Plusieurs jambons présentent une liste d’ingrédients plus courte, une teneur réduite en sel ou encore l’absence de certains additifs. Selon différentes analyses publiées par des associations de consommateurs, certains produits offrent un meilleur profil nutritionnel que d’autres.
L’équilibre du repas reste essentiel
Les nutritionnistes rappellent également que la manière de consommer le jambon joue un rôle important.
Ils conseillent de l’accompagner de légumes, de fruits ou de céréales complètes plutôt que d’aliments particulièrement gras ou très salés.
Cette combinaison permet d’obtenir un repas plus équilibré et d’améliorer les apports nutritionnels.
Au-delà du choix du jambon lui-même, c’est l’ensemble du repas qui participe à une alimentation plus variée.
Les spécialistes insistent également sur la fréquence de consommation.
Deux ou trois tranches dégustées de manière occasionnelle n’ont pas le même impact qu’une présence quotidienne de charcuterie dans les repas.
Selon eux, ce sont les habitudes alimentaires dans leur ensemble qui influencent le plus la santé à long terme.
Les bons réflexes pour continuer à en consommer
Le jambon peut conserver sa place dans une alimentation équilibrée à condition d’adopter quelques habitudes simples.
Les autorités sanitaires recommandent notamment de varier les sources de protéines. Alterner avec le poisson, les œufs, les légumineuses ou encore les viandes fraîches permet de réduire naturellement la consommation de charcuterie sans modifier profondément ses habitudes alimentaires.
Au moment des courses, prendre quelques instants pour comparer les compositions nutritionnelles constitue également un bon réflexe.
Certains produits affichent une liste d’ingrédients plus courte, une quantité de sel plus faible ou encore une formulation contenant moins d’additifs.
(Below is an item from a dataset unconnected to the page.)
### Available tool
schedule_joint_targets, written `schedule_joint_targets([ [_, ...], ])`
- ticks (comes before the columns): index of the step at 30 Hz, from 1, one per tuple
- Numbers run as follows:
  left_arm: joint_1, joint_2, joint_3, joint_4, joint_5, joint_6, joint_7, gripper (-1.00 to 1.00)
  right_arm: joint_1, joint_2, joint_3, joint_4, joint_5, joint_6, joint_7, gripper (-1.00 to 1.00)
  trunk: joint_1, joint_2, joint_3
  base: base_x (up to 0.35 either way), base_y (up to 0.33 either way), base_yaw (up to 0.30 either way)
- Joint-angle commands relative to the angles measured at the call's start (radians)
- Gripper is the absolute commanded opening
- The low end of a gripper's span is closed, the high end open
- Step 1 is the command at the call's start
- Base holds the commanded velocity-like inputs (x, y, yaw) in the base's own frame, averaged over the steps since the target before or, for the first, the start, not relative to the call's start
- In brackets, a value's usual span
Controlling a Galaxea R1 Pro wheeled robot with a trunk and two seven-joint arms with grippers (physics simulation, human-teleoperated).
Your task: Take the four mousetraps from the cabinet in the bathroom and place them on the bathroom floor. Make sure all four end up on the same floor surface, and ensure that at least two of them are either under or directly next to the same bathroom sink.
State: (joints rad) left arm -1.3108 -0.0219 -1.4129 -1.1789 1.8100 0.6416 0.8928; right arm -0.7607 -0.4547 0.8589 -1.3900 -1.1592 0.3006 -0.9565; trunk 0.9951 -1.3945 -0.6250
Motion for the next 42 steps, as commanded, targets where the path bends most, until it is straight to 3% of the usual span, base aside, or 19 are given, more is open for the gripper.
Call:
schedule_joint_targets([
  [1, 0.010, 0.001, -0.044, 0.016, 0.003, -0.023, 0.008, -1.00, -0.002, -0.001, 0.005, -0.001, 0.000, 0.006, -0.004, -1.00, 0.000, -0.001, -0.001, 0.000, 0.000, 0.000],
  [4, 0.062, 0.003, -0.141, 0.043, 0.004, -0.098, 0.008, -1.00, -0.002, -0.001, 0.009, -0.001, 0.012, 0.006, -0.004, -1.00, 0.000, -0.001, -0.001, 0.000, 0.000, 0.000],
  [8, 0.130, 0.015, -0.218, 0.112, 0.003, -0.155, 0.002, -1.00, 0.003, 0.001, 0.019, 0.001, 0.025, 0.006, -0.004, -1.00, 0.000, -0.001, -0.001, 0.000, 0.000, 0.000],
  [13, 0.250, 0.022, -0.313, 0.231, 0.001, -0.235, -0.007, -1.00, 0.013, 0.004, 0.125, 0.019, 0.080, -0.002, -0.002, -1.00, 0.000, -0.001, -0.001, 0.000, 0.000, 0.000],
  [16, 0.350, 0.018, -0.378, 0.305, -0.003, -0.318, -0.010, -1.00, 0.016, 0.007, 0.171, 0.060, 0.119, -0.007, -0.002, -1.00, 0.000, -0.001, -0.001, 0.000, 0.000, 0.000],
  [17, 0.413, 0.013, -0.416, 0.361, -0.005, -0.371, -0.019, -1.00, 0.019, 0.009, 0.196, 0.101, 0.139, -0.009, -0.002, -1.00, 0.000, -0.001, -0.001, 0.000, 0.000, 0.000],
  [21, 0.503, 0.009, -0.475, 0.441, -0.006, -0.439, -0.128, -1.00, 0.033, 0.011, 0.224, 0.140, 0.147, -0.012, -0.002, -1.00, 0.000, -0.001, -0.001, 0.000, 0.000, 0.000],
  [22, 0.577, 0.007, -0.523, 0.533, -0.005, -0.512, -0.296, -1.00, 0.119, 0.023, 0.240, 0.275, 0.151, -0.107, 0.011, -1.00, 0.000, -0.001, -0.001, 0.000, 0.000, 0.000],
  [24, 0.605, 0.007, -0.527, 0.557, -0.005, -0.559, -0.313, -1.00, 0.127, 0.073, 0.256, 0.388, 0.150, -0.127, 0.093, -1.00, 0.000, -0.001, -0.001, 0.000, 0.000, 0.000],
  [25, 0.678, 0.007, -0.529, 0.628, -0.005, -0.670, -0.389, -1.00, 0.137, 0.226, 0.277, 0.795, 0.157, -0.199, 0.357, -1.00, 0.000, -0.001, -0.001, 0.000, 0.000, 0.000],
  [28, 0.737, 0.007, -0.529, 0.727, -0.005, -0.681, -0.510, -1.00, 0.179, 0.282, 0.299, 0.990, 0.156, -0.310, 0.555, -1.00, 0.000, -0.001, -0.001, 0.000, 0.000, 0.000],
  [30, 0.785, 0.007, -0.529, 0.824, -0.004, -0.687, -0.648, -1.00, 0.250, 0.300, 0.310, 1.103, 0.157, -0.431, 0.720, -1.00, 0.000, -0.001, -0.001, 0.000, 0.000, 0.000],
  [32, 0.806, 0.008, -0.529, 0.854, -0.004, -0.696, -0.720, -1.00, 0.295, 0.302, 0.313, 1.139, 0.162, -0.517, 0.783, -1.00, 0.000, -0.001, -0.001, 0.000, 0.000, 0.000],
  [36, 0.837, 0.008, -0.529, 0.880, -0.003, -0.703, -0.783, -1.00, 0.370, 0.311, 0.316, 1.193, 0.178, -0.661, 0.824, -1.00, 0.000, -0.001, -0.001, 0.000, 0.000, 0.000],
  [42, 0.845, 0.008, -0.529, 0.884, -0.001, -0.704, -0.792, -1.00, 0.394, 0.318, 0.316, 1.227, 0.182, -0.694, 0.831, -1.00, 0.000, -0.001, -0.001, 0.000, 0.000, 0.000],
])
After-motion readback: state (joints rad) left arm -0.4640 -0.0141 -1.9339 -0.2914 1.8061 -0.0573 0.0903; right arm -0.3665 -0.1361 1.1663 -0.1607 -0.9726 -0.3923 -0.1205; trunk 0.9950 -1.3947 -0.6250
Ces différences peuvent orienter le choix des consommateurs souhaitant privilégier des aliments moins transformés.
Les personnes souffrant d’hypertension artérielle ou suivant un régime pauvre en sel peuvent également demander conseil à leur médecin ou à un diététicien afin de sélectionner les produits les plus adaptés à leur situation.
Une alimentation variée reste la meilleure recommandation
Les informations disponibles aujourd’hui rappellent qu’aucun aliment ne permet, à lui seul, de protéger contre les maladies.
À l’inverse, aucun produit ne doit être considéré isolément sans tenir compte de l’ensemble des habitudes alimentaires.
Les organismes de santé recommandent donc de limiter la consommation de charcuterie, y compris le jambon, tout en privilégiant, lorsque cela est possible, des produits moins transformés et une alimentation diversifiée.
Les enquêtes publiées ces derniers mois montrent également que les jambons contenant moins d’additifs sont désormais plus nombreux dans les rayons des supermarchés. Cette évolution offre davantage de choix aux consommateurs soucieux de leur alimentation.
En définitive, les spécialistes rappellent que le jambon peut continuer à être consommé dans le cadre d’une alimentation équilibrée. L’essentiel reste de privilégier la modération, de varier les sources de protéines et de porter une attention particulière à la composition des produits afin de réduire, sur le long terme, certains risques pour la santé.